I don’t know. I don’t know why the Aegon IGC have not intervened as they could, I don’t understand why BlackRock, which recently sold its DC platform business to Aegon (and which manages the greatest part of Pension Bee’s money) didn’t intervene.
I don’t understand why the FCA hasn’t commented.
I don’t understand why the start-up, is being bullied in this way and why Aegon cannot see how embarrassing it is to their staff, who are being tarred with the corporate brush.
None of this makes any sense at all.
In one sense, I don’t care much, so long as the 874 people in the departure lounge catch their flight in the next couple of days and buzz off to happier pastures.
Corporate dis-Grace.

dis-Grace
But I don’t think we can just let this matter drop. It is time to hold Adrian Grace and his management team to account for the distress they have caused PesnionBee’s customers and PensionBee (which is also out of pocket over this).
If we think it is ok for Aegon to trap customers in the pension departure lounge, we presumably think it’s ok for others – including NEST – who frankly haven’t got a much better record, nor the various third party administrators running our single employer DC pension plans.
While they debate standards for the passing of data to the Pensions Dashboard, many administrators still haven’t got to first base when it comes to passing DC transfer values to third parties.
Aegon is actually in the Origo transfer network and so is PensionBee; there was no excuse for Aegon not to have treated PensionBee as it does the other members of the network and exchange monies with them as pension partners.
But most of the occupational DC pensions are not subscribing to the Origo pension service. NEST tell us that they do subscribe but only have a process to take money in – not pay money out!!!
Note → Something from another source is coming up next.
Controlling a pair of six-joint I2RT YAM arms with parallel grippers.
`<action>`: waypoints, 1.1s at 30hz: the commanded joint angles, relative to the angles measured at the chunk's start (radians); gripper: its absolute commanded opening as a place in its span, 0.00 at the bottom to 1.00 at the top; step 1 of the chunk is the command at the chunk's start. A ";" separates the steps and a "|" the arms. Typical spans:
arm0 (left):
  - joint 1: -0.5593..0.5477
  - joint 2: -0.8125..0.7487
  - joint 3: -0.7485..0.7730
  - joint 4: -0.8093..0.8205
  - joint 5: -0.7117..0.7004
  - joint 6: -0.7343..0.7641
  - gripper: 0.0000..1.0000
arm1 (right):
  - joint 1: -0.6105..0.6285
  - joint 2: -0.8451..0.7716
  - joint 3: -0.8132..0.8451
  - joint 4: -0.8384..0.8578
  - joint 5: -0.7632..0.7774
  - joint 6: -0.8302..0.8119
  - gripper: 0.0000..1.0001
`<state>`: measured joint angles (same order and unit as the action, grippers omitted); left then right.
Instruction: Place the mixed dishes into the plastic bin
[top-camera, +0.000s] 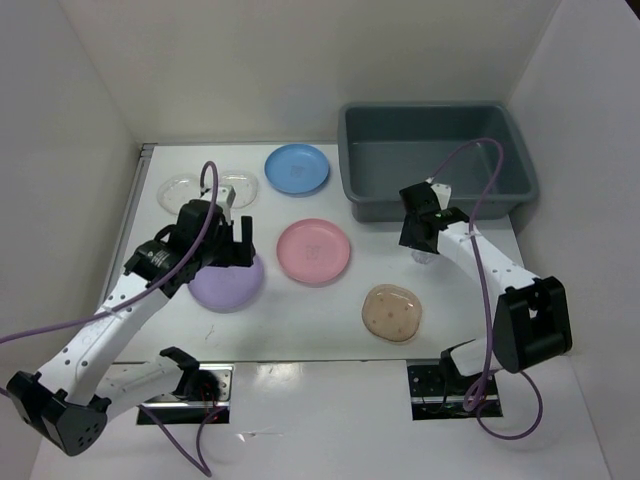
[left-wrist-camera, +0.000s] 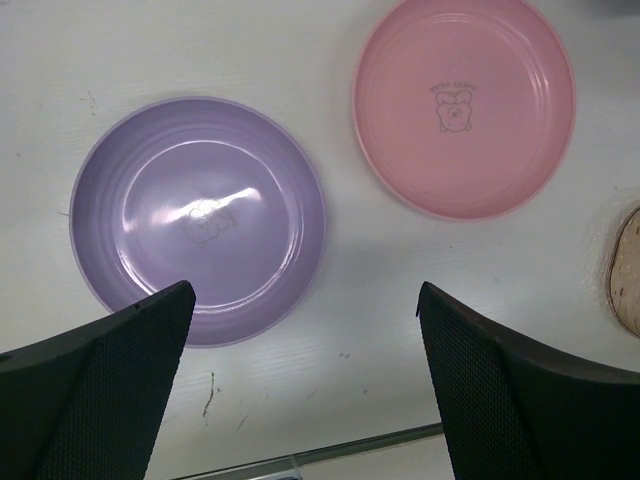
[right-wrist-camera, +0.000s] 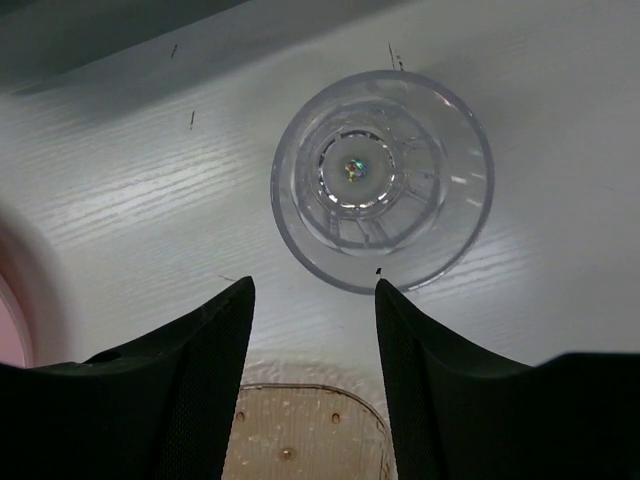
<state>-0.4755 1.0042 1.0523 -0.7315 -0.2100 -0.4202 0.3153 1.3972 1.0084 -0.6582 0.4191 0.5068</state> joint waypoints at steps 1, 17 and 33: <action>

In short, if we allow Aegon off the hook, then we allow a great part of the pension industry to assume that pots can follow members at the pace they – the fiduciaries dictate.
This is as ludicrous as the attitude of Aegon. Driving up administration standards for occupational pensions is as important as changing the customer care of some insurers.
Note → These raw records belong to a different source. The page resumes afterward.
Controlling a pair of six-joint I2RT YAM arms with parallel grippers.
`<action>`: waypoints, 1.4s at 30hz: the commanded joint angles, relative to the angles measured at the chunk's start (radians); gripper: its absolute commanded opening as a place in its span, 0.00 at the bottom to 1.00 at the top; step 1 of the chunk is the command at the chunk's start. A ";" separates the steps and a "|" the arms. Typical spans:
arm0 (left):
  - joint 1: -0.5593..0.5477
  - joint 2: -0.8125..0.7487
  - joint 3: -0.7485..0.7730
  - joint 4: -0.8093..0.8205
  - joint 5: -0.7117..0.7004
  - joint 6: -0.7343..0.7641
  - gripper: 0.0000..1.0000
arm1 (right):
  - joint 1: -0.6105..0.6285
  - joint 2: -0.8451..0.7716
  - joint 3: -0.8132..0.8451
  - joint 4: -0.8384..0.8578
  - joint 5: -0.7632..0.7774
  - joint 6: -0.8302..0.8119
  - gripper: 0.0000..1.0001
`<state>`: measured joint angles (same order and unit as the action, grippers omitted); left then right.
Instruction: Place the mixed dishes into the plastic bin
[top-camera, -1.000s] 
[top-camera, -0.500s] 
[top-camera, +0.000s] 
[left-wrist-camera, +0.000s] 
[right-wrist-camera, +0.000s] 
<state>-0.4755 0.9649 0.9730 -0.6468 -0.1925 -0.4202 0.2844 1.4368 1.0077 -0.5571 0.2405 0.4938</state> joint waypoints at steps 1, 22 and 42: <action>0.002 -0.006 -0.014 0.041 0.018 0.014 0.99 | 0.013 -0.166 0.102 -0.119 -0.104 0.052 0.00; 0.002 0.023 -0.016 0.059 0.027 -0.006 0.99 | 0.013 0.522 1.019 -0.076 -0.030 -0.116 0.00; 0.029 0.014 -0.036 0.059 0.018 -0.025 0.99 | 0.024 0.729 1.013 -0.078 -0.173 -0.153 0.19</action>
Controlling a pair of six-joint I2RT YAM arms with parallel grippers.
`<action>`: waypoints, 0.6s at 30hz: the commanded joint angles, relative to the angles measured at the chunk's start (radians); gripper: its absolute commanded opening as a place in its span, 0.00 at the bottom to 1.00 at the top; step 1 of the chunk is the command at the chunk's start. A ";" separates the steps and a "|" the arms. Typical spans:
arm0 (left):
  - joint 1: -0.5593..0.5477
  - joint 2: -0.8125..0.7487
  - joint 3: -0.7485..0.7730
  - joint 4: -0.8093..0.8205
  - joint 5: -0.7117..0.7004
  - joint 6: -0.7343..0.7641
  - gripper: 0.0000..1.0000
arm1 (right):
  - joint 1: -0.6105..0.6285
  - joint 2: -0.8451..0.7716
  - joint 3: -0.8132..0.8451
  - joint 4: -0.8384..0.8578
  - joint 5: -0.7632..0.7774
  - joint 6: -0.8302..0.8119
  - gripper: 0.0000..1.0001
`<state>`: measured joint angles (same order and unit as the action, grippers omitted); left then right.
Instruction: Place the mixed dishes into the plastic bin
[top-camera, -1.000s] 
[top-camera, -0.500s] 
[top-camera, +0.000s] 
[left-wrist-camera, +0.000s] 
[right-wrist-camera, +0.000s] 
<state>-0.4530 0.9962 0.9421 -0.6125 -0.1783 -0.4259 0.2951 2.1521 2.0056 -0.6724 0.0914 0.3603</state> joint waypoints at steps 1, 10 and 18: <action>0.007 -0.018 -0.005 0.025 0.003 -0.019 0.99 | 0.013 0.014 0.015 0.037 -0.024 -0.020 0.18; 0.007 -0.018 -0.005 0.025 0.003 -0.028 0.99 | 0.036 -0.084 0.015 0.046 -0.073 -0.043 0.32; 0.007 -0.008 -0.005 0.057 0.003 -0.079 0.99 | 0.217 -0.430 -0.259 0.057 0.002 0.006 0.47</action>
Support PASA in improving transfer standards.
Fortunately, the rights of ordinary members of occupational pensions to first class administration are championed by an independent body for which I have great respect.
Margaret Snowden’s PASA organisation, which (among other things) campaigns for the rights of deferred DC members is holding a session of its conference in London on 13th February (next Tuesday afternoon).

Margaret Snowden
Margaret (Princess that she is) has released a press release which tells us
“With GDPR, IORP II and Pensions Dashboard on the horizon, data management must be top priority for trustees and it is important that deferred members are not forgotten in this process.
Although active members may present the potential challenges for years to come, in actual fact, it is .. deferred members who pose the greatest number of current challenges for schemes.
Deferreds account for a huge proportion of overall membership and liability, so not giving them proper attention can lead to any number of problems. These might include transfer requests and concerns about delays, as well as poor data quality hampering de-risking activities for schemes thinking about the ‘end-game’
.“Our conference has been set-up to provide people with practical advice on how to better manage data and improve transfer processes, whilst looking at how new kinds of technology might improve the way deferred members interact with administrators and create a more positive process for all”
I think they’re talking mainly about DB transfers , but DC transfer processes are just as important.
Sadly I can’t make it , but I hope that some people reading this article will, and will ask
“why so many third party pension administrators do not use the Origo clearance system”.